The fractional differential equation $L^\beta u = f$ posed on a compact metric graph is considered, where $\beta>\frac14$ and $L = \kappa - \frac{\mathrm{d}}{\mathrm{d} x}(H\frac{\mathrm{d}}{\mathrm{d} x})$ is a second-order elliptic operator equipped with certain vertex conditions and sufficiently smooth and positive coefficients $\kappa,H$. We demonstrate the existence of a unique solution for a general class of vertex conditions and derive the regularity of the solution in the specific case of Kirchhoff vertex conditions. These results are extended to the stochastic setting when $f$ is replaced by Gaussian white noise. For the deterministic and stochastic settings under generalized Kirchhoff vertex conditions, we propose a numerical solution based on a finite element approximation combined with a rational approximation of the fractional power $L^{-\beta}$. For the resulting approximation, the strong error is analyzed in the deterministic case, and the strong mean squared error as well as the $L_2(\Gamma\times \Gamma)$-error of the covariance function of the solution are analyzed in the stochastic setting. Explicit rates of convergences are derived for all cases. Numerical experiments for the example ${L = \kappa^2 - \Delta, \kappa>0}$ are performed to illustrate the theoretical results.

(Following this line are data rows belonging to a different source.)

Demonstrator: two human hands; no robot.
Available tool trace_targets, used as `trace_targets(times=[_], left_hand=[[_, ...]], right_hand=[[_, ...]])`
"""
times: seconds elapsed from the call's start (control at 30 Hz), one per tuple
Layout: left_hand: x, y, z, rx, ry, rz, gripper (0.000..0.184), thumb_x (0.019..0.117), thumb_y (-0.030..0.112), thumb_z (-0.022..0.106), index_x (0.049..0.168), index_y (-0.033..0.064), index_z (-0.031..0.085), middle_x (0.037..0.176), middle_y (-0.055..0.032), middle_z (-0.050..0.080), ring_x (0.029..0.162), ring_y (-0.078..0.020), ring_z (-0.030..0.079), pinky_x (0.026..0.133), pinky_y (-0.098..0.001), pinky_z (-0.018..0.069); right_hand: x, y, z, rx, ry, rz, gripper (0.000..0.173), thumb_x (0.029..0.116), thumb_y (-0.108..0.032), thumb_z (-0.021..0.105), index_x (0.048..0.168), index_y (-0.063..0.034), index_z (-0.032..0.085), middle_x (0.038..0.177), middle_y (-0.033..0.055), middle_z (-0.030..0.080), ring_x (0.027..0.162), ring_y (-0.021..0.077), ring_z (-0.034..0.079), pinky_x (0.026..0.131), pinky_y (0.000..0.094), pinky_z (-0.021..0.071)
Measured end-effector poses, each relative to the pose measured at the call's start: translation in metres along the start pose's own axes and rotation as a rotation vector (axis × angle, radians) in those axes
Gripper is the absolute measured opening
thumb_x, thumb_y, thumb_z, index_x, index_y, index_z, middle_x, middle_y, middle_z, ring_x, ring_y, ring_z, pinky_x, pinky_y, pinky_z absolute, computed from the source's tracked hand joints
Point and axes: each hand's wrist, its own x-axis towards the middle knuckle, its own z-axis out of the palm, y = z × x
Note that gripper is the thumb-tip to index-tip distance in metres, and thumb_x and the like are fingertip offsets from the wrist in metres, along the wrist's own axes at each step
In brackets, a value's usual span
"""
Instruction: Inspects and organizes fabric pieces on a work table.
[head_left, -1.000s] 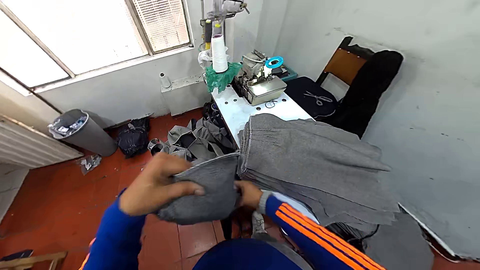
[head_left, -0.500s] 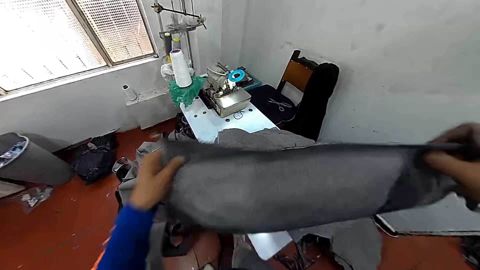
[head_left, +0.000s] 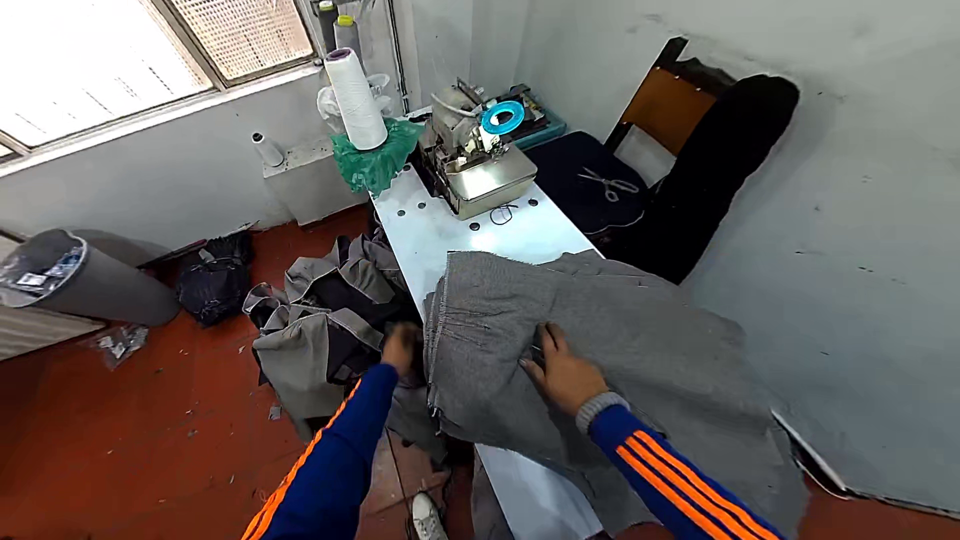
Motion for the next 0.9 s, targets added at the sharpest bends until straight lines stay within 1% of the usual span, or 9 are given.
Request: trace_targets(times=[0.13,0.2,0.27,0.4,0.53,0.6,0.73,0.83,0.9], left_hand=[[-0.041,-0.059,0.047,0.336,-0.398,-0.037,0.075,0.0846,-0.001,0.072,0.154,0.0019,0.043,0.164,-0.0221,0.032,0.147,-0.0396,0.039,0.120,-0.0556,0.0347],[-0.041,-0.072,0.047,0.428,-0.347,-0.007,0.068,0.0816,0.012,0.081,0.144,-0.0006,0.055,0.154,-0.0238,0.047,0.141,-0.0417,0.046,0.117,-0.0597,0.0363],[-0.052,-0.067,0.025,0.478,-0.311,-0.027,0.056,0.0874,0.028,0.079,0.132,-0.0024,0.063,0.136,-0.0263,0.061,0.131,-0.0431,0.056,0.111,-0.0631,0.0415],[-0.097,-0.061,-0.024,0.392,-0.247,-0.008,0.042,0.0960,0.028,0.068,0.125,-0.0022,0.067,0.124,-0.0268,0.067,0.121,-0.0422,0.062,0.107,-0.0619,0.0446],[-0.147,-0.043,-0.045,0.324,-0.169,0.053,0.039,0.1004,0.022,0.061,0.133,0.0003,0.058,0.123,-0.0265,0.066,0.117,-0.0418,0.064,0.103,-0.0602,0.0476],[-0.167,-0.027,-0.046,0.377,-0.182,0.065,0.042,0.1018,0.019,0.058,0.141,0.0032,0.055,0.129,-0.0259,0.065,0.122,-0.0421,0.063,0.105,-0.0608,0.0466],[-0.197,0.001,-0.048,0.510,-0.248,0.103,0.037,0.1059,0.023,0.052,0.131,-0.0023,0.063,0.128,-0.0277,0.065,0.125,-0.0432,0.060,0.108,-0.0608,0.0440],[-0.232,0.009,-0.076,0.447,-0.200,0.222,0.036,0.1061,0.026,0.055,0.119,-0.0056,0.068,0.116,-0.0283,0.068,0.114,-0.0426,0.065,0.104,-0.0598,0.0460],[-0.271,0.016,-0.104,0.301,-0.123,0.355,0.036,0.1037,0.027,0.060,0.108,-0.0070,0.071,0.101,-0.0255,0.071,0.099,-0.0371,0.068,0.096,-0.0570,0.0508]], right_hand=[[-0.016,-0.025,-0.044,-0.075,-0.091,0.007,0.047,0.1074,-0.031,0.045,0.148,-0.0084,0.050,0.143,0.0268,0.050,0.097,0.0442,0.070,0.082,0.0612,0.0562],[-0.036,-0.045,-0.064,-0.077,-0.101,-0.105,0.038,0.1074,-0.020,0.046,0.143,-0.0089,0.056,0.132,0.0259,0.056,0.095,0.0412,0.069,0.082,0.0571,0.0574],[-0.051,-0.069,-0.068,-0.035,-0.174,-0.245,0.036,0.1101,-0.025,0.045,0.140,-0.0116,0.060,0.130,0.0262,0.058,0.103,0.0414,0.067,0.089,0.0577,0.0550],[-0.063,-0.133,-0.038,-0.069,-0.298,-0.367,0.040,0.1089,-0.034,0.047,0.132,-0.0078,0.066,0.127,0.0263,0.064,0.117,0.0435,0.063,0.100,0.0612,0.0483],[-0.065,-0.185,0.003,-0.103,-0.240,-0.256,0.051,0.0975,-0.025,0.066,0.141,-0.0031,0.053,0.118,0.0274,0.068,0.113,0.0473,0.065,0.094,0.0655,0.0506],[-0.064,-0.203,0.016,-0.152,-0.198,-0.239,0.050,0.1000,-0.022,0.060,0.144,-0.0021,0.047,0.117,0.0282,0.068,0.112,0.0479,0.066,0.092,0.0647,0.0517],[-0.047,-0.206,0.036,-0.150,-0.146,-0.252,0.040,0.1093,-0.029,0.039,0.135,-0.0069,0.059,0.119,0.0258,0.069,0.115,0.0459,0.066,0.094,0.0646,0.0509],[-0.052,-0.186,0.026,0.127,-0.162,-0.371,0.041,0.1086,-0.034,0.046,0.127,-0.0030,0.065,0.112,0.0240,0.070,0.107,0.0406,0.068,0.095,0.0604,0.0508],[-0.084,-0.172,0.004,0.425,-0.302,-0.555,0.040,0.1036,-0.033,0.057,0.131,-0.0041,0.061,0.111,0.0156,0.069,0.091,0.0268,0.067,0.082,0.0480,0.0546]])
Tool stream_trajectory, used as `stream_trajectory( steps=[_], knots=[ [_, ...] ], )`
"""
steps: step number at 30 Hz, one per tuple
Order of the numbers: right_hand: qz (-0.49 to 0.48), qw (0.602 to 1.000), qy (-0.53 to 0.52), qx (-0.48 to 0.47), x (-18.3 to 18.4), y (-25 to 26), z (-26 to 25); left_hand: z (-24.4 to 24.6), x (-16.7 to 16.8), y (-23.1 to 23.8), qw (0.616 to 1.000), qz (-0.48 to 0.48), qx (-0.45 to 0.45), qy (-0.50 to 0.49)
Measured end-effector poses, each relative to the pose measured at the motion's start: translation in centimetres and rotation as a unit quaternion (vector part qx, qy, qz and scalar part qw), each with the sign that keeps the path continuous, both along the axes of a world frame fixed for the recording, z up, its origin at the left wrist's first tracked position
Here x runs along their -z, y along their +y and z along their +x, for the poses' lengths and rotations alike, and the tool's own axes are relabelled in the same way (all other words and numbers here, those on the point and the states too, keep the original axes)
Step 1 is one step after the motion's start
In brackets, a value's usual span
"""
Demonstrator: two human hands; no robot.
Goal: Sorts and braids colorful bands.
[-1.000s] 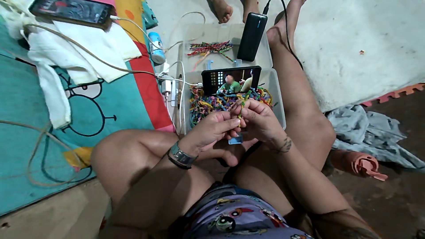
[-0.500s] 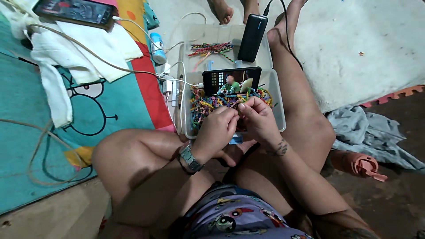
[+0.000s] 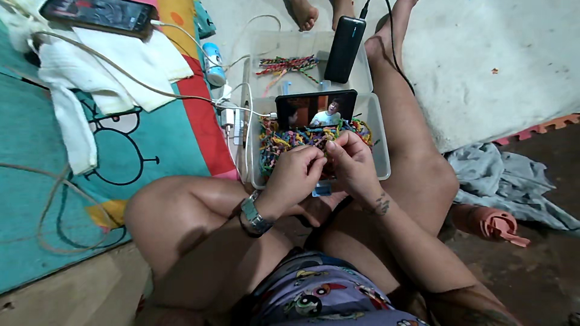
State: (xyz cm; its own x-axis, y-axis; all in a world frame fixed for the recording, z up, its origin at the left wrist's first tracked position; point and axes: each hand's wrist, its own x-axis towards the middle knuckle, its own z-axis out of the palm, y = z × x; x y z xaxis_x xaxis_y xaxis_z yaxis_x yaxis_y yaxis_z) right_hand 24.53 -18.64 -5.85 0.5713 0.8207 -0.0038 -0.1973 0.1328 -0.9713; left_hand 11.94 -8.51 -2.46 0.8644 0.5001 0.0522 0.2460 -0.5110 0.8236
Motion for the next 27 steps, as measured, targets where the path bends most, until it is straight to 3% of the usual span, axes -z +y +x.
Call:
stream_trajectory(
  steps=[4, 8, 11, 14, 16, 18, 20, 22, 27],
  knots=[
    [0.055, 0.995, -0.08, 0.014, 0.2, 0.0, -0.1, -0.3, 0.0, 0.7, 0.995, 0.089, -0.019, -0.04],
    [0.117, 0.988, -0.097, -0.026, 0.6, 0.0, 0.2, -0.9, -1.1, 2.3, 0.986, 0.064, -0.024, -0.152],
    [0.095, 0.99, -0.086, -0.054, 0.6, 0.0, 0.3, -1.8, -2.3, 4.6, 0.97, -0.005, 0.111, -0.214],
    [0.065, 0.991, -0.089, -0.082, 0.4, 0.1, 0.5, -2.4, -3.6, 6.7, 0.938, -0.053, 0.303, -0.159],
    [0.05, 0.991, -0.089, -0.091, 0.3, 0.2, 0.5, -2.5, -4.0, 7.4, 0.927, -0.06, 0.349, -0.122],
    [0.037, 0.99, -0.095, -0.096, 0.1, 0.2, 0.5, -2.5, -4.4, 7.4, 0.963, -0.054, 0.246, -0.089],
    [0.024, 0.99, -0.103, -0.096, 0.1, 0.3, 0.5, -1.2, -4.7, 7.2, 0.995, -0.072, 0.048, -0.053],
    [0.016, 0.99, -0.104, -0.098, 0.1, 0.4, 0.5, 0.4, -4.3, 7.9, 0.989, -0.108, -0.097, -0.038],
    [0.008, 0.99, -0.105, -0.09, 0.1, 0.3, 0.6, 0.2, -3.1, 8.7, 0.979, -0.103, -0.164, -0.056]
  ],
)
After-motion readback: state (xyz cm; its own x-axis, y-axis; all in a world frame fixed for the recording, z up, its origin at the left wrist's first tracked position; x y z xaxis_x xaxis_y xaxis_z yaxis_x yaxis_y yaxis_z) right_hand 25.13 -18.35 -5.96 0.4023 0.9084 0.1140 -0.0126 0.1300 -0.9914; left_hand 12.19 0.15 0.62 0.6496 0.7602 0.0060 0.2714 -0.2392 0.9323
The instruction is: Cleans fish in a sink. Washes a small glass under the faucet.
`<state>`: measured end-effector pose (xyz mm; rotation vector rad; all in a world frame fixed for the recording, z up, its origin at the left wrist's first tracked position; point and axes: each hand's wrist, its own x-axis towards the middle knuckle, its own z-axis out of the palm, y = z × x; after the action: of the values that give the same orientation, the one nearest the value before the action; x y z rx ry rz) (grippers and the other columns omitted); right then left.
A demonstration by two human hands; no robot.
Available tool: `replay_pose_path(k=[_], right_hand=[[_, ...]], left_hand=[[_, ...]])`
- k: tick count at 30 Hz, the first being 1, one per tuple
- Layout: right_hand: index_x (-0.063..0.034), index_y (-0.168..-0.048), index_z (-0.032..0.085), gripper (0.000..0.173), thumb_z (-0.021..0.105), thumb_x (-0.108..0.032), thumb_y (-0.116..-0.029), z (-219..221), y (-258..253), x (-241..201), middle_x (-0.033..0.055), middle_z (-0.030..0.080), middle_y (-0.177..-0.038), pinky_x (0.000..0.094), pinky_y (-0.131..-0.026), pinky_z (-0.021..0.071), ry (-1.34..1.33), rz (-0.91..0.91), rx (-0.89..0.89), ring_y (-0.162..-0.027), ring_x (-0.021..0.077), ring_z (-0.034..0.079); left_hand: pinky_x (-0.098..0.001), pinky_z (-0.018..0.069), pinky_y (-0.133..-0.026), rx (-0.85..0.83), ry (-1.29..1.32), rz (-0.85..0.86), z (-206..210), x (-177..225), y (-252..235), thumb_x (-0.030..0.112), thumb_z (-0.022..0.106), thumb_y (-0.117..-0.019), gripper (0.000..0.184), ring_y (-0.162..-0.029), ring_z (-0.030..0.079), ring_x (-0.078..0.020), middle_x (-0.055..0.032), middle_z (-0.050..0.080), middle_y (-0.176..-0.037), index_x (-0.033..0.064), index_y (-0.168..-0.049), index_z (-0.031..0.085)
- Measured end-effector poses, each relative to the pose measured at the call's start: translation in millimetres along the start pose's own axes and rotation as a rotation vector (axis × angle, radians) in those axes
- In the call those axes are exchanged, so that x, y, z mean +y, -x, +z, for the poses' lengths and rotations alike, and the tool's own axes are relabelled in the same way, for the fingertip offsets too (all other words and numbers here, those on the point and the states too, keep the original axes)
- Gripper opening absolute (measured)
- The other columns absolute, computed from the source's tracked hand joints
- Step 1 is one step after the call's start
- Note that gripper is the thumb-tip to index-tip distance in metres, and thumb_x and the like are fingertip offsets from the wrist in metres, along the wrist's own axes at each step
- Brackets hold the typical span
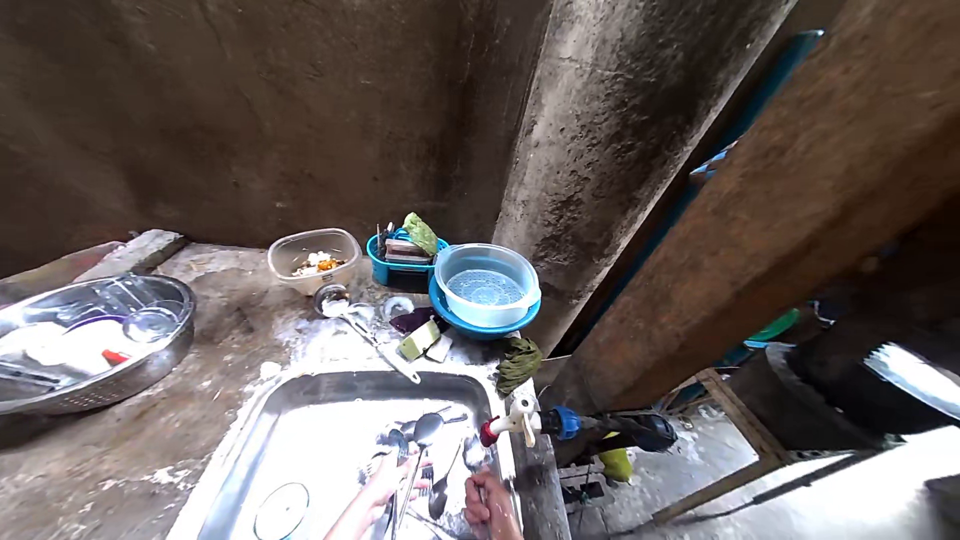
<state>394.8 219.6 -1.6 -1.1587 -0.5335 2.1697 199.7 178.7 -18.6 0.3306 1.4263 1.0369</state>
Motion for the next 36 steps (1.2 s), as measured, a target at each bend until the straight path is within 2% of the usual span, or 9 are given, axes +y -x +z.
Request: replay_pose_path(k=[3, 8, 11, 14, 21, 27, 31, 34, 36], right_hand=[[-0.0114, -0.086, 0.045, 0.037, 0.021, -0.019, -0.1130, -7.0, 12.3, -0.4, -0.0074, 0.042, -0.047, 0.0128, -0.035, 0.0313, 0.020, 0.020, -0.025, -0.034, -0.0015, 0.036], [-0.0067, -0.103, 0.047, 0.022, 0.025, -0.002, -0.1047, -7.7, 8.7, 0.1, -0.0003, 0.057, -0.068, 0.0167, -0.044, 0.0412, 0.024, -0.070, -0.016, -0.048, 0.0036, 0.050], [-0.0164, -0.081, 0.049, 0.040, 0.017, -0.012, -0.1049, -13.4, -20.6, -1.7, -0.0094, 0.048, -0.055, 0.0124, -0.036, 0.0298, -0.310, -0.033, -0.219, -0.038, -0.0027, 0.038], [-0.0198, -0.064, 0.056, 0.036, 0.043, -0.021, -0.0972, -12.4, -43.8, -3.9, -0.0114, 0.042, -0.046, 0.0143, -0.034, 0.0244, -0.458, 0.035, -0.541, -0.035, -0.0041, 0.032], [-0.0241, -0.074, 0.063, 0.022, 0.068, -0.029, -0.0949, 1.6, -57.0, -4.8, -0.0132, 0.055, -0.060, 0.0102, -0.041, 0.0360, -0.376, -0.024, -0.799, -0.045, -0.0057, 0.047], [-0.0248, -0.053, 0.058, 0.041, 0.063, -0.030, -0.0934, -6.3, -54.3, 5.3, -0.0138, 0.041, -0.043, 0.0185, -0.040, 0.0274, -0.289, -0.012, -0.731, -0.038, -0.0024, 0.037], [-0.0258, -0.067, 0.063, 0.032, 0.067, -0.042, -0.0937, -4.0, -58.5, 16.5, -0.0131, 0.053, -0.056, 0.0138, -0.040, 0.0346, -0.380, -0.087, -0.696, -0.043, -0.0035, 0.045], [-0.0167, -0.095, 0.055, 0.019, 0.040, -0.013, -0.1056, 3.8, -51.8, 16.5, -0.0081, 0.065, -0.074, 0.0106, -0.044, 0.0421, -0.268, -0.248, -0.391, -0.047, -0.0039, 0.051], [-0.0079, -0.112, 0.052, 0.025, 0.034, 0.003, -0.0985, 8.7, -51.7, 10.8, -0.0033, 0.072, -0.078, 0.0129, -0.047, 0.0479, -0.156, -0.305, -0.241, -0.050, -0.0015, 0.058]], left_hand=[[-0.0308, 0.0567, -0.066, -0.020, 0.000, -0.023, 7.9, -0.5, 4.0, 0.011, 0.042, -0.1105, 0.033, -0.080, 0.070, -0.0174, -0.0156, 0.069, -0.116, 0.0018, -0.142, 0.040], [-0.0308, 0.0556, -0.068, -0.062, -0.026, -0.035, 12.2, -3.4, 4.5, 0.012, 0.042, -0.1105, 0.031, -0.081, 0.070, -0.0159, -0.0136, 0.069, -0.116, 0.0019, -0.140, 0.042], [-0.0308, 0.0555, -0.069, -0.065, -0.028, -0.033, 13.6, -5.3, 5.3, 0.012, 0.043, -0.1103, 0.029, -0.081, 0.069, -0.0151, -0.0124, 0.071, -0.114, 0.0023, -0.138, 0.045], [-0.0305, 0.0566, -0.068, -0.065, -0.021, -0.026, 12.8, -6.3, 6.2, 0.012, 0.043, -0.1103, 0.027, -0.080, 0.071, -0.0154, -0.0118, 0.072, -0.112, 0.0031, -0.135, 0.046], [-0.0300, 0.0574, -0.067, -0.007, 0.025, 0.004, -4.8, -2.9, 14.3, 0.013, 0.042, -0.1106, 0.028, -0.080, 0.072, -0.0160, -0.0118, 0.072, -0.113, 0.0027, -0.137, 0.045], [-0.0296, 0.0575, -0.064, 0.061, 0.076, 0.069, -29.4, -3.1, 18.0, 0.009, 0.043, -0.1096, 0.025, -0.076, 0.072, -0.0162, -0.0129, 0.073, -0.110, 0.0014, -0.133, 0.047], [-0.0277, 0.0571, -0.062, 0.083, 0.102, 0.078, -33.0, -6.9, 18.1, 0.010, 0.044, -0.1096, 0.025, -0.075, 0.071, -0.0143, -0.0119, 0.073, -0.109, 0.0018, -0.134, 0.045], [-0.0272, 0.0569, -0.062, 0.066, 0.100, 0.062, -30.5, -6.2, 17.7, 0.009, 0.043, -0.1097, 0.024, -0.075, 0.071, -0.0133, -0.0104, 0.073, -0.108, 0.0020, -0.133, 0.046], [-0.0272, 0.0569, -0.063, 0.055, 0.093, 0.058, -29.8, -5.0, 19.0, 0.009, 0.042, -0.1099, 0.026, -0.076, 0.071, -0.0135, -0.0110, 0.073, -0.110, 0.0018, -0.135, 0.045]])
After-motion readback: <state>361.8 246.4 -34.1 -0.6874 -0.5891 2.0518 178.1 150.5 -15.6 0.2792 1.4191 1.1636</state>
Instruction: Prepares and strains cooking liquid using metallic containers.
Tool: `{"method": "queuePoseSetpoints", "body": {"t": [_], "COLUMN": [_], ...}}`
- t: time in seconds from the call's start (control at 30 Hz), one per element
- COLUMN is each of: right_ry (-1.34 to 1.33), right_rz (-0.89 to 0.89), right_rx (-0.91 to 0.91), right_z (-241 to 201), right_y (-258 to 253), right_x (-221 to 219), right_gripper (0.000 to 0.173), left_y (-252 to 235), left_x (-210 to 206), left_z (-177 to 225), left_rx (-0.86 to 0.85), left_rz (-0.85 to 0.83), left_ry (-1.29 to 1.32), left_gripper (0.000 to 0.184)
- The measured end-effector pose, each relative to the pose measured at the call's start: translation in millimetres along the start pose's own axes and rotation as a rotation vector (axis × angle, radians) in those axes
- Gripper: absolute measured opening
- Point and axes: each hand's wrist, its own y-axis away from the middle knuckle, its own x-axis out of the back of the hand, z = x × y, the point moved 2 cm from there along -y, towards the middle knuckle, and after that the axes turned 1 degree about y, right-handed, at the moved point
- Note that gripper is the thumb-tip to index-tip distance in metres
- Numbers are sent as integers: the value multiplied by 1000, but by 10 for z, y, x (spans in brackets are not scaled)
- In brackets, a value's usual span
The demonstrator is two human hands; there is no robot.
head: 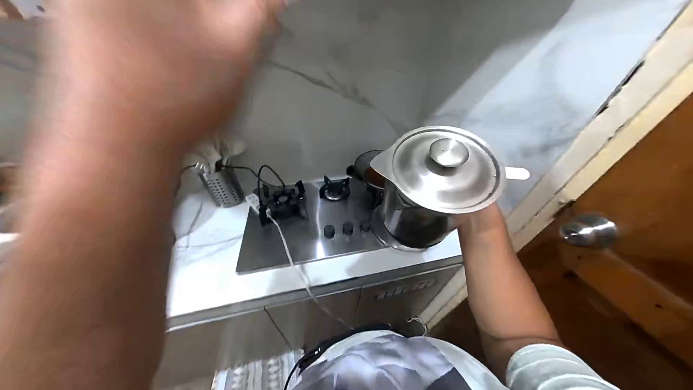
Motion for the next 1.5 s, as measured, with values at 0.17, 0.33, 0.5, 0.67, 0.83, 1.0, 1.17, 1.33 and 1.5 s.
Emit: {"method": "queuePoseSetpoints", "body": {"t": [0.17,0.33,0.5,0.67,0.83,1.0,1.17,1.33,1.5], "right_ry": [-15,203,534,301,192,78,-45,-78,10], "right_rz": [137,-4,-129,-191,-225,-218,-218,-264,-306], "right_rx": [-256,-383,-263,-243,-262,-242,-160,54,231], "right_z": [288,974,1516,1949,2259,2518,2713,2766,2780], "right_y": [514,756,1101,1214,1218,1248,1229,1229,1295], "right_x": [-321,-436,-703,-822,-884,-977,-1206,-1542,-1853], "right_gripper": [25,14,25,25,24,27,32,22,15], "left_y": [1132,1924,2435,2638,2630,2773,2869,3021,3255], "left_x": [-596,-1031,-1068,-1064,-968,-855,-609,-357,-184], "left_z": [1236,1225,1146,1012,844,657,474,182,-176], "left_rx": [276,672,1088,1105,1216,1176,1021,800,677], "left_rz": [-330,-274,-173,-18,54,249,366,343,356], "left_ry": [338,369,284,170,259,389,605,674,739], "left_gripper": [90,102,106,86,80,79,99,96,82]}}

翻译：本文考虑定义在紧度量图上的分数阶微分方程 $L^\beta u = f$，其中 $\beta>\frac14$，$L = \kappa - \frac{\mathrm{d}}{\mathrm{d} x}(H\frac{\mathrm{d}}{\mathrm{d} x})$ 为具有特定顶点条件且系数 $\kappa,H$ 充分光滑且为正的二阶椭圆算子。我们证明了在一般顶点条件下解的唯一存在性，并在 Kirchhoff 顶点条件下推导了解的正则性。当 $f$ 替换为高斯白噪声时，这些结果被推广到随机情形。对于广义 Kirchhoff 顶点条件下的确定性与随机情形，我们提出了一种基于有限元逼近与分数幂 $L^{-\beta}$ 有理逼近相结合的数值求解方法。针对所得逼近，在确定情形下分析了强误差，在随机情形下分析了均方强误差以及解协方差函数的 $L_2(\Gamma\times \Gamma)$ 误差。所有情形均推导出显式收敛速率。以 ${L = \kappa^2 - \Delta, \kappa>0}$ 为例进行数值实验，验证了理论结果。